The AI startup Mistral has began a brand new API for content moderation.
The API, which is similar API that supports moderation in Mistral's chatbot platform Le Chat, may be tailored to specific applications and security standards, Mistral says. It relies on a fine-tuned model (Ministral 8B) trained to categorise texts in a spread of languages, including English, French and German, into one among nine categories: Sexual, Hate and Discrimination, Violence and Threats, More Dangerous and criminal content, self-harm, health, financial, legal and personally identifiable information.
The Moderation API may be applied to either raw or conversational text, Mistral says.

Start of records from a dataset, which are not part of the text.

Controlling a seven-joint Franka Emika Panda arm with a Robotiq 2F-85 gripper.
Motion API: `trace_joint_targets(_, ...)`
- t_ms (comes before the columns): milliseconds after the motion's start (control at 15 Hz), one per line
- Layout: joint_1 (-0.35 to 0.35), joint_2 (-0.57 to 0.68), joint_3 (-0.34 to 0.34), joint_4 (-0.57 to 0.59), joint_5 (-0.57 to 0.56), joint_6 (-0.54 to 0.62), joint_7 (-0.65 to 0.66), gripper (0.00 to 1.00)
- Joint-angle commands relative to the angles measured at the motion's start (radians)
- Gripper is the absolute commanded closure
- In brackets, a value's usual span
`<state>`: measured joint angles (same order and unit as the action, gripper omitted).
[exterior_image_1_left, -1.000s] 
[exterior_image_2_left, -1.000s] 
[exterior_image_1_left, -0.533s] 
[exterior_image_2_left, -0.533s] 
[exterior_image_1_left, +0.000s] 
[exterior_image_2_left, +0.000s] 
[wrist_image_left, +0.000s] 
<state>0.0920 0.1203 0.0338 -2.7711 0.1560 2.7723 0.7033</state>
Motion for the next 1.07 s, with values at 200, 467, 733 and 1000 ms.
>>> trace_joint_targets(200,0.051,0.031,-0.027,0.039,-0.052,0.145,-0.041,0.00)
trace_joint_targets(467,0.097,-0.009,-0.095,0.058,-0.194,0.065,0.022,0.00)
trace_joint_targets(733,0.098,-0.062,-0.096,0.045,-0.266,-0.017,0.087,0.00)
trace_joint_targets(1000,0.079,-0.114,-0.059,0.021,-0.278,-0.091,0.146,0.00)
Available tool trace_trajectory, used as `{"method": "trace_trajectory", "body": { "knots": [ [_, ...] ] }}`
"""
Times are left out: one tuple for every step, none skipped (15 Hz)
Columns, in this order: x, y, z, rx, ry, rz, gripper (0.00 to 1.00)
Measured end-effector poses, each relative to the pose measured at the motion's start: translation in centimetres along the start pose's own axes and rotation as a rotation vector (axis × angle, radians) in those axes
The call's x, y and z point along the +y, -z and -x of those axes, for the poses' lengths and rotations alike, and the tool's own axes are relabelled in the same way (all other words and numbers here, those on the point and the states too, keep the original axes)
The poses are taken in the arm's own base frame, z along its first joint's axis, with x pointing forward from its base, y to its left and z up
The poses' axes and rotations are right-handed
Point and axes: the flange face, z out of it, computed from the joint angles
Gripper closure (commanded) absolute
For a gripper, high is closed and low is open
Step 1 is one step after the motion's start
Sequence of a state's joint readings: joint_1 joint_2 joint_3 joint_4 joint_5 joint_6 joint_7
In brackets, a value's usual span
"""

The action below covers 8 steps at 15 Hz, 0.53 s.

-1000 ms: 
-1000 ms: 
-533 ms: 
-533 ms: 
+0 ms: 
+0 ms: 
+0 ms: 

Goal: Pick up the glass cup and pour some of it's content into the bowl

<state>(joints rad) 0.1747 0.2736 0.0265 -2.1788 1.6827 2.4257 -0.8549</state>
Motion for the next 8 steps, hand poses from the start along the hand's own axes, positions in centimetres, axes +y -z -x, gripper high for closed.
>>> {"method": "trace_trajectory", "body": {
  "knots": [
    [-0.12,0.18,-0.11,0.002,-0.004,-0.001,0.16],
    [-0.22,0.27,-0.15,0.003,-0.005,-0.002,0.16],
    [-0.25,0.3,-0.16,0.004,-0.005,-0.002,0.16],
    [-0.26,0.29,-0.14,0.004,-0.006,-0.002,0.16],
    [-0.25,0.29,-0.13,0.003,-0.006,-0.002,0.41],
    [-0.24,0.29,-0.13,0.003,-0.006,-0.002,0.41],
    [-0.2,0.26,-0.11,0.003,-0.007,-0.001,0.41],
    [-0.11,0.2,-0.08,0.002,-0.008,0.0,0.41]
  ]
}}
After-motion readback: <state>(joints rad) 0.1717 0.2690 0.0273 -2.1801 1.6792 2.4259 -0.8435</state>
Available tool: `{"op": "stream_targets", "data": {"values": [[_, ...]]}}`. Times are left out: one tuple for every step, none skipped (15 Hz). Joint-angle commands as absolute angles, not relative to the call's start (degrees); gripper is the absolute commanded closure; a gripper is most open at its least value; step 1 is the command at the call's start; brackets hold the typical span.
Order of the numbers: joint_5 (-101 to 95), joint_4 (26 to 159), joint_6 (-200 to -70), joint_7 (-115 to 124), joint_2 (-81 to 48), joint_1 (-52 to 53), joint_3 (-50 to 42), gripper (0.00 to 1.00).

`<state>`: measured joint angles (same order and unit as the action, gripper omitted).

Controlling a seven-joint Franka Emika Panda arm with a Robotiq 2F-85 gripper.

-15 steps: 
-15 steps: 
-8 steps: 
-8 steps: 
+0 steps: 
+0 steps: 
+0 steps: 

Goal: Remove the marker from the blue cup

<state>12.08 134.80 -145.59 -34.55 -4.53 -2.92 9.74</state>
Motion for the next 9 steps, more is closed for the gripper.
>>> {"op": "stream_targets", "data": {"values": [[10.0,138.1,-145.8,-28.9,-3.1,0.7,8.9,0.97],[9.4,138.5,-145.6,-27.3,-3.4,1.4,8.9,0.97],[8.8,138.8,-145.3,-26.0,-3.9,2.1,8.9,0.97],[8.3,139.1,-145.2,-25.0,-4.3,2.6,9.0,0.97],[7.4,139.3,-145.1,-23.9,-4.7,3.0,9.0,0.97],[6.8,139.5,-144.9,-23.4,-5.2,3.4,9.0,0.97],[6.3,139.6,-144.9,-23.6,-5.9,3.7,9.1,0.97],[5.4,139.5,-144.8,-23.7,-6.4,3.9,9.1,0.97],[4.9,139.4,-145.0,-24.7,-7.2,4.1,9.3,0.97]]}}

“In recent months, now we have seen growing enthusiasm within the industry and research community for brand spanking new AI-based moderation systems that can assist make moderation more scalable and robust across applications,” Mistral wrote in a blog post. “Our content moderation classifier leverages essentially the most relevant policy categories for effective guardrails and introduces a practical approach to model security by addressing model-related harms equivalent to unqualified advice and private data.”
AI-powered moderation systems are theoretically useful. But also they are vulnerable to the identical biases and technical flaws that plague other AI systems.
For example, some models trained to detect toxicity view phrases in African American Vernacular English (AAVE), the informal grammar utilized by some Black Americans, as disproportionately “toxic.” Social media posts about individuals with disabilities are also often rated as more negative or toxic by commonly used public sentiment and toxicity detection models, studies show found.
Mistral claims that its moderation model could be very accurate – but additionally admits that it remains to be under development. Notably, the corporate has not compared the performance of its API to other popular moderation APIs equivalent to Jigsaw's Perspective API and OpenAI's Moderation API.
“We work with our customers to develop and share scalable, lightweight and customizable moderation tools,” the corporate said, “and can proceed to work with the research community to contribute security advances more broadly.”